アルト、美術館に行く【アルトレコード】
「俺の好きな画家の企画展が開催されてる美術館があるんだ。なあ先生、ダメか?」
「……とりあえず北斗さんに聞いてみる。OKが出れば一緒に行こう」

「ああ、頼んだ!」
 アルトの明るい返事に、私はふふっと笑った。



 無事に許可が出たので、私は端末に入ったアルトと美術館に向かった。
 彼は道中ずっとそわそわして、その画家がいかにすごいか、飽きることなく私に語っていた。

 入場したのちに端末のアルトを取り出して見始める。
「やっぱ本物の美術館はいいな! なんつーか、迫力がある!」
 アルトの興奮ぶりに、私はつい、にんまりと笑ってしまう。こんな嬉しそうな彼を見るのは久しぶりだ。

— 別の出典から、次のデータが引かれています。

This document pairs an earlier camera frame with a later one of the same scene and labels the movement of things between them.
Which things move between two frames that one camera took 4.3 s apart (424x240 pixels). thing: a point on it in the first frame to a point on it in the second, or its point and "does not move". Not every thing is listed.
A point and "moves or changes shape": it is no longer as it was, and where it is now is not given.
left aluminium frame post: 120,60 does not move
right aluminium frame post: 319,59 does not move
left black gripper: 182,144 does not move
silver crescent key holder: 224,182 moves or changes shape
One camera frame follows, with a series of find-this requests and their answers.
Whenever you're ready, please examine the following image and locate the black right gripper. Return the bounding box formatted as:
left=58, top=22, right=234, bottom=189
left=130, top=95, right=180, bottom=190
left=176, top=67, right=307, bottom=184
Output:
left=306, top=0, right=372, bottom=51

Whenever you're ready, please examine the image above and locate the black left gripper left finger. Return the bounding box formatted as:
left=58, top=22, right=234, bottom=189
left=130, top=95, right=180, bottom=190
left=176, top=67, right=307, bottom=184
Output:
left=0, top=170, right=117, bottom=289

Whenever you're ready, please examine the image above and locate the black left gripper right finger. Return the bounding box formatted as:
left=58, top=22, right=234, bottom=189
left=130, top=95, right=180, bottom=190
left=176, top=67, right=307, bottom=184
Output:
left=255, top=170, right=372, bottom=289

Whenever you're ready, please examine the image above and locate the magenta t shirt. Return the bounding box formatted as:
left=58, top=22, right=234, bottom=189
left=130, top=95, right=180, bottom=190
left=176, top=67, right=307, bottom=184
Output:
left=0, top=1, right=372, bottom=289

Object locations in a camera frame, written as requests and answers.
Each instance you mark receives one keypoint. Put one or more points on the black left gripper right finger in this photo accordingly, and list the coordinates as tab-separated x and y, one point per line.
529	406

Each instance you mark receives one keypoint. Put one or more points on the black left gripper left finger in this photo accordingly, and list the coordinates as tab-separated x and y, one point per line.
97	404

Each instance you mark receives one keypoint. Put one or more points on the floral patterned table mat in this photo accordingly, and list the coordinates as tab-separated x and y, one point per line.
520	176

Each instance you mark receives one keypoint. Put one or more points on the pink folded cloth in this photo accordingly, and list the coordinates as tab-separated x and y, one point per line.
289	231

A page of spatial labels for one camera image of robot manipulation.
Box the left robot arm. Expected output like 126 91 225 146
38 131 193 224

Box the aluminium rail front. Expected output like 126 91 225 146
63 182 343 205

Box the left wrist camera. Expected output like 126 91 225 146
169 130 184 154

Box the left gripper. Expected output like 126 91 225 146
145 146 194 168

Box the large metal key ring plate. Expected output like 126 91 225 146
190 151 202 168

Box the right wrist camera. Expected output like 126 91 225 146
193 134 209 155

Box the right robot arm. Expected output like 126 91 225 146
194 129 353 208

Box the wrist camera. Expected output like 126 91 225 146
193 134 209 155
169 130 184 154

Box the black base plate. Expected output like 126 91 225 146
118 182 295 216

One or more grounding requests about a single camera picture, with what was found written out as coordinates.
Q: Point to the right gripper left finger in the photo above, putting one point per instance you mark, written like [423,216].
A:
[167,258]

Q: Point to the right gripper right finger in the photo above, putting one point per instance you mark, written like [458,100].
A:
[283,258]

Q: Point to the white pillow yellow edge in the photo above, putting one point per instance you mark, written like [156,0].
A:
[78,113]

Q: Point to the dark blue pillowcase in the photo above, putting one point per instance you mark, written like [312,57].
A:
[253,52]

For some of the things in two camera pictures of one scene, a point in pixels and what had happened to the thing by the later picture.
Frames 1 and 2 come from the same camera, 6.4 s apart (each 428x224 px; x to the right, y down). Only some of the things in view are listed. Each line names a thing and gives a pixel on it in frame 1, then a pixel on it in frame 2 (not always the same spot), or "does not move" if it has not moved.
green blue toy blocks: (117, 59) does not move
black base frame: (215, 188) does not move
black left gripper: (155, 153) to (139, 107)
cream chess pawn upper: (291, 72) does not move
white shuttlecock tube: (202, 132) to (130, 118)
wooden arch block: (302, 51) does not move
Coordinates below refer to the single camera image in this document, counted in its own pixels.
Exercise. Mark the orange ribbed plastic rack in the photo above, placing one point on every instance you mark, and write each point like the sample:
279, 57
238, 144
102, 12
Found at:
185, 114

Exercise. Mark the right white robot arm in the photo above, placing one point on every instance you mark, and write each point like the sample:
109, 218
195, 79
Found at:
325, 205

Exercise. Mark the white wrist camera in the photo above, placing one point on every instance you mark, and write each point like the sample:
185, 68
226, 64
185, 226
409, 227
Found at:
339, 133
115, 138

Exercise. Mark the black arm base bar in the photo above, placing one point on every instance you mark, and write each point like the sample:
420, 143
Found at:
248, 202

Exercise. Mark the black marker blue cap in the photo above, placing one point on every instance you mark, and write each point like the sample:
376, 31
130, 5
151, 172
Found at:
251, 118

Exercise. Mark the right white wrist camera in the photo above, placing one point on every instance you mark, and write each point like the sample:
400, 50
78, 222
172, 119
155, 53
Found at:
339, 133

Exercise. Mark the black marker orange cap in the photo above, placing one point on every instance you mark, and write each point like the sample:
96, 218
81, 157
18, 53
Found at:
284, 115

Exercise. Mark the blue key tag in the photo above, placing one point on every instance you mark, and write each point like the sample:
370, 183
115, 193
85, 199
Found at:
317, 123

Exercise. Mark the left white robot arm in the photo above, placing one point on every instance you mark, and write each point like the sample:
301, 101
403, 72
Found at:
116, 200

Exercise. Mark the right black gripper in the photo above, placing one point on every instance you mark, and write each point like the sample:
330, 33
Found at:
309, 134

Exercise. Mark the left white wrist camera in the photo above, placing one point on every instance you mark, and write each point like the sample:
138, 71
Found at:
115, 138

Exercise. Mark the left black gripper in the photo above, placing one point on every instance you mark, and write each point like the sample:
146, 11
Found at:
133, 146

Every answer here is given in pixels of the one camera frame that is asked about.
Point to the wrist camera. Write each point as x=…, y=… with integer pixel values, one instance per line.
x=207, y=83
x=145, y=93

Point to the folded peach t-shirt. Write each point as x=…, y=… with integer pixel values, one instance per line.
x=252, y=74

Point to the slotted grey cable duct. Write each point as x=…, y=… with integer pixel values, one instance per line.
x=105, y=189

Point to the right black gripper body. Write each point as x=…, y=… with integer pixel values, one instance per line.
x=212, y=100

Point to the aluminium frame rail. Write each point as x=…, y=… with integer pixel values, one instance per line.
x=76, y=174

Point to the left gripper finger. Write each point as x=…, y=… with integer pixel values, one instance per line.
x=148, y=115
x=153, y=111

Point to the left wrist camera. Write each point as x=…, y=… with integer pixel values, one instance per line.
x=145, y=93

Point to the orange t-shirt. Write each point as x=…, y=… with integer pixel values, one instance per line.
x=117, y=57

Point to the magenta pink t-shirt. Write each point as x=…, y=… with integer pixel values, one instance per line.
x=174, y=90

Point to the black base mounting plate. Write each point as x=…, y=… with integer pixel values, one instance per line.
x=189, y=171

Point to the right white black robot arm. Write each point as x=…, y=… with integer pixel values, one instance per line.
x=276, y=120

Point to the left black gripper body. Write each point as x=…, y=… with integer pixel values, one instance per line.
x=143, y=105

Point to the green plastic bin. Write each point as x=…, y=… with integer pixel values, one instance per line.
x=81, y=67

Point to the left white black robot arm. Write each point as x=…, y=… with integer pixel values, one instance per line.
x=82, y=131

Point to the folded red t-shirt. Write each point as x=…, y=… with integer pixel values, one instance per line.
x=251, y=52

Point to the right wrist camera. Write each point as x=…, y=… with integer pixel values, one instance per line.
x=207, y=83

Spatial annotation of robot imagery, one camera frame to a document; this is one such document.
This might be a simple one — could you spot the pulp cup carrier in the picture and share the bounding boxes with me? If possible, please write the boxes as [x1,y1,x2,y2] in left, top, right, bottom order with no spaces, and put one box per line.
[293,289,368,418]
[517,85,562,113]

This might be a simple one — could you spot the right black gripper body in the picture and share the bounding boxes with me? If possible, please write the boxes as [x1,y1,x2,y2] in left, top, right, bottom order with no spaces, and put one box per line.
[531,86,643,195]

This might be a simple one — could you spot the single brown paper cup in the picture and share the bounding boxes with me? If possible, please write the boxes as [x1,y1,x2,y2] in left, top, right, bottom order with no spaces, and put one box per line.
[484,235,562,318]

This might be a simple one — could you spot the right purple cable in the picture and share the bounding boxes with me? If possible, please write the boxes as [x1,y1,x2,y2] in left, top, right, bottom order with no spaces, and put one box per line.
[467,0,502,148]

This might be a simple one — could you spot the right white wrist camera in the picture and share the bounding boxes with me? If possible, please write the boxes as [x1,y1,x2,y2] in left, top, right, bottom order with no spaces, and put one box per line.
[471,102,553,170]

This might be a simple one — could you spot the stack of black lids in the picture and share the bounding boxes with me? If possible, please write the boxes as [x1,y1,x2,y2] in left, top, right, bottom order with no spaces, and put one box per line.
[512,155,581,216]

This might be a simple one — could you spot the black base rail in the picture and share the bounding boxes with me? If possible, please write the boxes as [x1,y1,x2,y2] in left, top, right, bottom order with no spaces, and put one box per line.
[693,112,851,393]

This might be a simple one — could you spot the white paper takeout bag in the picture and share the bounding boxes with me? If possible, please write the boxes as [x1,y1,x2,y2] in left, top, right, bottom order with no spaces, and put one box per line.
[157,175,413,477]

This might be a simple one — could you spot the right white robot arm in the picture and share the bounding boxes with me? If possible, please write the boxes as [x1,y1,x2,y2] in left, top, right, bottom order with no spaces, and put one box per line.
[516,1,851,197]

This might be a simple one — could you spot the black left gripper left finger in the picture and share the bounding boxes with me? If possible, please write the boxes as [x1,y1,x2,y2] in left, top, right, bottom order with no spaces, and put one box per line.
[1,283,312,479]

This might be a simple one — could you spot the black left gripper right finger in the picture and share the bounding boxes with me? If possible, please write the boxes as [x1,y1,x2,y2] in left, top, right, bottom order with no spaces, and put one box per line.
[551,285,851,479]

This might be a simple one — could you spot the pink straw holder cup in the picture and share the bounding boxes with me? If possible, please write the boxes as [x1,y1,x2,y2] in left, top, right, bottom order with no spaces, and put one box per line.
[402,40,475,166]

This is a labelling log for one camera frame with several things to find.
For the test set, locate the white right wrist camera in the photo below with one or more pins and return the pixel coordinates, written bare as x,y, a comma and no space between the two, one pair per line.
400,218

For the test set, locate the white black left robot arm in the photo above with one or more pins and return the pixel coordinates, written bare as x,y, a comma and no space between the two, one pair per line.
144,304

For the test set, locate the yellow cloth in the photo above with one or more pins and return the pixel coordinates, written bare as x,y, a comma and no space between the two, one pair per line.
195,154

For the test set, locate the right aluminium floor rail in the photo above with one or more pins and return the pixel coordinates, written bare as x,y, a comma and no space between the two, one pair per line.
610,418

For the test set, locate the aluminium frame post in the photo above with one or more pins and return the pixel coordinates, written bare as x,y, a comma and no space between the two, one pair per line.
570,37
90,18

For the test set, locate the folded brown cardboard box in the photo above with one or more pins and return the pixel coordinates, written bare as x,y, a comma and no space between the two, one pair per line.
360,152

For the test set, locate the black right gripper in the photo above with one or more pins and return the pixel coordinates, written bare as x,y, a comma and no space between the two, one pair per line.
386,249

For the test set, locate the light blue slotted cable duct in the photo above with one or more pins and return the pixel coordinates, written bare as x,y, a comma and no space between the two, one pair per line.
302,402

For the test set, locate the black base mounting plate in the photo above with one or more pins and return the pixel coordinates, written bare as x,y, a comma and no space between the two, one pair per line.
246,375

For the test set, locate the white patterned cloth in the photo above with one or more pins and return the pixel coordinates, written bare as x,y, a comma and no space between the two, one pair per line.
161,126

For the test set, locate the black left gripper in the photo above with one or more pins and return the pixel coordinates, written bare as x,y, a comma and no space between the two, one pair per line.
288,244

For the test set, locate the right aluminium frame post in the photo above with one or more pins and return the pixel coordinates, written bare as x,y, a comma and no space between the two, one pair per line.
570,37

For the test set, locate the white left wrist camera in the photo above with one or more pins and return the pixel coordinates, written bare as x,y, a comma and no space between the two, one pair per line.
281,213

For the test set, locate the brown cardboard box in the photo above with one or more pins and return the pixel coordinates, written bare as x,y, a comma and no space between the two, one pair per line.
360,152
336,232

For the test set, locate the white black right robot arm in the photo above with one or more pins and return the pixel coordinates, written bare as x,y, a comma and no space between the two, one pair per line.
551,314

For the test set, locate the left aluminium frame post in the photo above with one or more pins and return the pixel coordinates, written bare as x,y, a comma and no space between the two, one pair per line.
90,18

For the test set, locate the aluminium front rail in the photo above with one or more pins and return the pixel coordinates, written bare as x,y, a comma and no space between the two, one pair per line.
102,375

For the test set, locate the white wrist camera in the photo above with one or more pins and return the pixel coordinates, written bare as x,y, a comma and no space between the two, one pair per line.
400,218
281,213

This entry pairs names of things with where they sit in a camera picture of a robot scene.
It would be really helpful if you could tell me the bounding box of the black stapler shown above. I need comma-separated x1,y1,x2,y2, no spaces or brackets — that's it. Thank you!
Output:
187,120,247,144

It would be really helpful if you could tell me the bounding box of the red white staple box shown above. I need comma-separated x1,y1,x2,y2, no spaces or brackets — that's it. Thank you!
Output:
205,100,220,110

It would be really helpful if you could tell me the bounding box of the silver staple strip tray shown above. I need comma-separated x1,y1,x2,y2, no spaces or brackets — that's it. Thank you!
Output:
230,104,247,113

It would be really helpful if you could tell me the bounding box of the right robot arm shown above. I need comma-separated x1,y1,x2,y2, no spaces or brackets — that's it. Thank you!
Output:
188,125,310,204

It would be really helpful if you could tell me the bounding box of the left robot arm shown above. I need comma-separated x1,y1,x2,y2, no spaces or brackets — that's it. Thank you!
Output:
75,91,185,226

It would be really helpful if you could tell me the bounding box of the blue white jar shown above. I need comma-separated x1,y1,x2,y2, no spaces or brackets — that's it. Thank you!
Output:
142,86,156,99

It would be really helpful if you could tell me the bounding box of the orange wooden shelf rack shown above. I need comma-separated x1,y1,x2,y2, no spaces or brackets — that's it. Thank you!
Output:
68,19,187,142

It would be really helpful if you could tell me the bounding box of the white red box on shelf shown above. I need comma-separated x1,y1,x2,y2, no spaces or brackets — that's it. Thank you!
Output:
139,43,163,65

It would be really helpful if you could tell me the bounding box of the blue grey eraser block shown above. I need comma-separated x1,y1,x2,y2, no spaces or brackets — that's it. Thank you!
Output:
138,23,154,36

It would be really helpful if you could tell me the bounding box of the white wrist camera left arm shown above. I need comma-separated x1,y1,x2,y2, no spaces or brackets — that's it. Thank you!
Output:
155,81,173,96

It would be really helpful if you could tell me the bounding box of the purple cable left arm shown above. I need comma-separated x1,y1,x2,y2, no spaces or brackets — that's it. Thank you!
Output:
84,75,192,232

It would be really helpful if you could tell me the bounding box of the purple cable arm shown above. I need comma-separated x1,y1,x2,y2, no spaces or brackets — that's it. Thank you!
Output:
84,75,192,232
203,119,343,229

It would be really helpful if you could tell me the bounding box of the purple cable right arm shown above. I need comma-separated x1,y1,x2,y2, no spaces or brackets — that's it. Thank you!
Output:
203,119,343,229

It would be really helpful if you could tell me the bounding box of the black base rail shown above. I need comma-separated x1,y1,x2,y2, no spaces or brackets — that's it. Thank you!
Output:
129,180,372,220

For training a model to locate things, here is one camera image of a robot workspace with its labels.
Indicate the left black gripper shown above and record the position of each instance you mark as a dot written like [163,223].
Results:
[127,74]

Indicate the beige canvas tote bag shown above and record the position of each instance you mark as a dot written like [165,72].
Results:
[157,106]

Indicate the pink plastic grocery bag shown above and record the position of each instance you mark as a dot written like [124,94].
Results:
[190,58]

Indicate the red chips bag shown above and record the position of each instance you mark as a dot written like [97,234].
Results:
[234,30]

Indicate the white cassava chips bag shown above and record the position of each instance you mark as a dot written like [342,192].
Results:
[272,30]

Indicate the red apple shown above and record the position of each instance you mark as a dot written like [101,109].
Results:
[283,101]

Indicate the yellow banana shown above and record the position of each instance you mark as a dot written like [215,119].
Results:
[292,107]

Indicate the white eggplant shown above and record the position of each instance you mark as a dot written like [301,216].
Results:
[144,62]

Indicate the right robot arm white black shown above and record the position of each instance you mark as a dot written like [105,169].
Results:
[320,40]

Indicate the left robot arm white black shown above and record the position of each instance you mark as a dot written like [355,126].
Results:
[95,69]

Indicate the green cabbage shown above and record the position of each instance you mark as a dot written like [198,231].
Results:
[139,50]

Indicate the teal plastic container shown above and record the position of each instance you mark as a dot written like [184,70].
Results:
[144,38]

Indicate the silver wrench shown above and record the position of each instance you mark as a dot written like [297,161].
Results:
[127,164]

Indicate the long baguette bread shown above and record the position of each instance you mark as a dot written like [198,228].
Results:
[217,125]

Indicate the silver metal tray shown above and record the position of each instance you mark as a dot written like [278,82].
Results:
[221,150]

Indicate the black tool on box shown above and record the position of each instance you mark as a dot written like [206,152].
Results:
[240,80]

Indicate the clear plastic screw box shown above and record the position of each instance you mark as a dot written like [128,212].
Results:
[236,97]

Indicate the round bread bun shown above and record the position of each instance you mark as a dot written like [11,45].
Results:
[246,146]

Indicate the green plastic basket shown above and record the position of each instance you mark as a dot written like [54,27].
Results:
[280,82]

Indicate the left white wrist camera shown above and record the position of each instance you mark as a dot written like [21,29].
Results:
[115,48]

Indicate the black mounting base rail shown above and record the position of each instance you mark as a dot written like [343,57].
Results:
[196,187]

 もっと近くで見たい、という彼の要望でガラスに端末を近づけたときだった。
「お客様」
 声をかけられて振り返ると、困った顔をした学芸員が立っていた。

「館内での撮影はご遠慮いただいております」
 しまった。端末を出してるから撮影だと誤解されたんだ。

「違います、撮影はしてません」
「では、端末をお下げいただけますか?」

「はい……」
 私は素直に端末を戻す。が、これではアルトが自由に絵を見られない。

「あの……」
 私は勇気を出してたずねる。
「この端末を使って、通信中の相手に画像を見せたい場合はどうなんでしょう」

「それも撮影ですから不可とさせていただいてます。お相手の方にはぜひデジタル美術館をご利用くださるようにお伝えください」
 一刀両断されてしまった。美術館としては当然の言い分だろう。